I Musei di San Domenico di Forlì, organizzano ed espongono nella Chiesa conventuale di San Giacomo Apostolo, dal 10 febbraio al 17 giugno, la mostra “L’Eterno e il tempo tra Michelangelo e Caravaggio”, che documenta quello che è stato uno dei momenti più alti e affascinanti della storia occidentale. Gli anni che idealmente intercorrono tra il Sacco di Roma (1527) e la morte di Caravaggio (1610); tra l’avvio della Riforma protestante (1517-1520) e il Concilio di Trento (1545-1563); tra il Giudizio universale di Michelangelo (1541) e il Sidereus Nuncius di Galileo (1610) rappresentano l’avvio della nostra modernità.

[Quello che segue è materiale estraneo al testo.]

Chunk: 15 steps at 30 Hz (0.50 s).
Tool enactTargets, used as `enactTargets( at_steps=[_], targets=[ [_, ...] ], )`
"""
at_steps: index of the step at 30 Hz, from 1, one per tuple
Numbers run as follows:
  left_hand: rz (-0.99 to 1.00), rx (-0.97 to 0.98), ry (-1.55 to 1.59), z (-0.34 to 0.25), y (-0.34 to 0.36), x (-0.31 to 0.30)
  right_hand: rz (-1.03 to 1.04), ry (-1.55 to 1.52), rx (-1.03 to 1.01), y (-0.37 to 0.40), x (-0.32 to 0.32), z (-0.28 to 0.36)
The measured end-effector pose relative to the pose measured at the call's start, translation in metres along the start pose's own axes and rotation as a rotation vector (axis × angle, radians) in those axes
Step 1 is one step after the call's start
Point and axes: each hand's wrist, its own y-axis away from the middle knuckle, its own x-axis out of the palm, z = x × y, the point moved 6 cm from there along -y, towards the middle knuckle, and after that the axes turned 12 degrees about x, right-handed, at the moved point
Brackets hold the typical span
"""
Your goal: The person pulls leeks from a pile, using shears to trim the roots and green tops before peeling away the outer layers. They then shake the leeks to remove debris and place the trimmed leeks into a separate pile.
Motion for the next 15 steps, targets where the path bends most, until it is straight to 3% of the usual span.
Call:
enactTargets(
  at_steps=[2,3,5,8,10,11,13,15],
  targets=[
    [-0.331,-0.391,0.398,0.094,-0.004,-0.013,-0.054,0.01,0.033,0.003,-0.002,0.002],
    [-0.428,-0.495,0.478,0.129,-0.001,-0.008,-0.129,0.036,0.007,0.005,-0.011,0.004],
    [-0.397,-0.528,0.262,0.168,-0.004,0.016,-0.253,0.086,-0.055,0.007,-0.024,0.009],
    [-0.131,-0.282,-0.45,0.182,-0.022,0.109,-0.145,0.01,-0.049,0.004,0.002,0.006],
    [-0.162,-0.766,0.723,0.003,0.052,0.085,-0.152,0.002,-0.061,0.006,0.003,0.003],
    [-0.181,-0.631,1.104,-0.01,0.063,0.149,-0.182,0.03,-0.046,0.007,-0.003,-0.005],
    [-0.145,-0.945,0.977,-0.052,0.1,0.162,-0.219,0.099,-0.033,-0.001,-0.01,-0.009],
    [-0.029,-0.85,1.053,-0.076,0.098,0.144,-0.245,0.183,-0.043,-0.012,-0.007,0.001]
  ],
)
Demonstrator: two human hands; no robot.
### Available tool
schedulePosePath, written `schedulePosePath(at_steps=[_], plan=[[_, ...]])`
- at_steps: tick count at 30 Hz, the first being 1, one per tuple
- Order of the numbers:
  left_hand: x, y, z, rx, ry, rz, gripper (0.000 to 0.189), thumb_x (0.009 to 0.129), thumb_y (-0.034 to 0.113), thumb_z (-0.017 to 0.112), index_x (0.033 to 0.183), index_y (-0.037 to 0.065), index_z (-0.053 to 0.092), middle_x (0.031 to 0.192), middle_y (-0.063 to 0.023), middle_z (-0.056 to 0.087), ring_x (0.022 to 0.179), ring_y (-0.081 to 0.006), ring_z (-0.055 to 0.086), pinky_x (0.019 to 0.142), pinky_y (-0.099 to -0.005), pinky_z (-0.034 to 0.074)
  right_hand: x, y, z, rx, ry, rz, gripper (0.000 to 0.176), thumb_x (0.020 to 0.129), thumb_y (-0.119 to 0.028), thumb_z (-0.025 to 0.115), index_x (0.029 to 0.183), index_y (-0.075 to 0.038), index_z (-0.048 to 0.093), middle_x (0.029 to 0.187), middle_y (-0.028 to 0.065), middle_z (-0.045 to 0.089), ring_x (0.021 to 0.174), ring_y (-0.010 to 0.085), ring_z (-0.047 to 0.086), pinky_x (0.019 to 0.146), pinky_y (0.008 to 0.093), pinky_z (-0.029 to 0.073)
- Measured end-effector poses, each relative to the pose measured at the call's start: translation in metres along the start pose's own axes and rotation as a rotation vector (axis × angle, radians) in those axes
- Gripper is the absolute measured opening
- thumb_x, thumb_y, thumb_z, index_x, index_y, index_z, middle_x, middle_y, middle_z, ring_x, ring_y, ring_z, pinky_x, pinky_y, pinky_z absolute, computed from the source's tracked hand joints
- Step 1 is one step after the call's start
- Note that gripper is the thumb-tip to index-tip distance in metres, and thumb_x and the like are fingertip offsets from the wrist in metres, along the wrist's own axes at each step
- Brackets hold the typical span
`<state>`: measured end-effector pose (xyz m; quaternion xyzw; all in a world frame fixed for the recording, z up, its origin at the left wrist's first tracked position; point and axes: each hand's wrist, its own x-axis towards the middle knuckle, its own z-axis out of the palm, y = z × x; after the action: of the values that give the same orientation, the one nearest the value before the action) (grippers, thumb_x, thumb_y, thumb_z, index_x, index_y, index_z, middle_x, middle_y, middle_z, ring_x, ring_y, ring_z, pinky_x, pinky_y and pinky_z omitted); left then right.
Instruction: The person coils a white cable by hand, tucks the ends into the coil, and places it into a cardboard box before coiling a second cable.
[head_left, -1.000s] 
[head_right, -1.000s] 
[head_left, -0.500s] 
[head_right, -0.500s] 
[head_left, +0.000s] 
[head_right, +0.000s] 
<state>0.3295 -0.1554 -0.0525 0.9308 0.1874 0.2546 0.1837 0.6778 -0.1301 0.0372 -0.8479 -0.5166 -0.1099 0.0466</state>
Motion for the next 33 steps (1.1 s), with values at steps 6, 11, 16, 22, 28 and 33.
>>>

Protagonisti della mostra sono il dramma e il fascino di un secolo che vide convivere gli inquietanti spasimi di un superbo tramonto, quello del Rinascimento e il procedere di un nuovo e luministico orizzonte, con grandi capolavori del Manierismo.
L’istanza alla Chiesa di Roma di un maggiore rigore spirituale, se da un lato produceva una rinnovata difesa delle immagini sacre (soprattutto ad opera della Compagnia di Gesù), dall’altro imponeva una diversa attenzione alla composizione e alla raffigurazione delle immagini, nonché a una ridefinizione dello spazio sacro e dei suoi ornamenti.
Si sviluppano così scuole e orientamenti nuovi. Dal tentativo di dare vita a “un’arte senza tempo” di Valeriano e Pulzone, nell’ambiente romano, agli esiti del modellato cromatico di Tiziano, al naturalismo dei Carracci, con quel loro “affettuoso timbro lombardo”, come lo chiama Longhi.
Ma è anche la vita quotidiana che si affranca dai bagliori dell’estremo Rinascimento. Si avverte una “temperatura sentimentale” che pare interpretare il nuovo senso del Concilio tridentino che deve parlare a tutti i cuori creando una nuova forma di pietà e di devozione, con l’esaltazione della figura mariana, dei primi martiri e dei nuovi santi. Francesco d’Assisi fra tutti.
In Italia la battaglia più impegnativa per il dipingere e per il vivere moderno si combatte nella pittura di commissione sacra. Il protagonista di questa lotta è soprattutto Caravaggio. Egli tenta una innovazione radicale del suo significato religioso come fatto di religione profondamente popolare.
Tra l’ultimo Michelangelo a Caravaggio, passando attraverso Raffaello, Rosso Fiorentino, Lorenzo Lotto, Pontormo, Sebastiano del Piombo, Correggio, Bronzino, Vasari, Daniele da Volterra, El Greco, i Carracci, Federico Barocci, Veronese, Tiziano, Federico Zuccari, Guido Reni, Domenico Beccafumi, Giuseppe Valeriano e Scipione Pulzone, si dipana un filo estetico di rimandi e innovazioni che darà vita a una età nuova. Comprese le forme alternative di Rubens e Guido Reni.
La mostra è corredata da un catalogo pubblicato da Silvana Editoriale.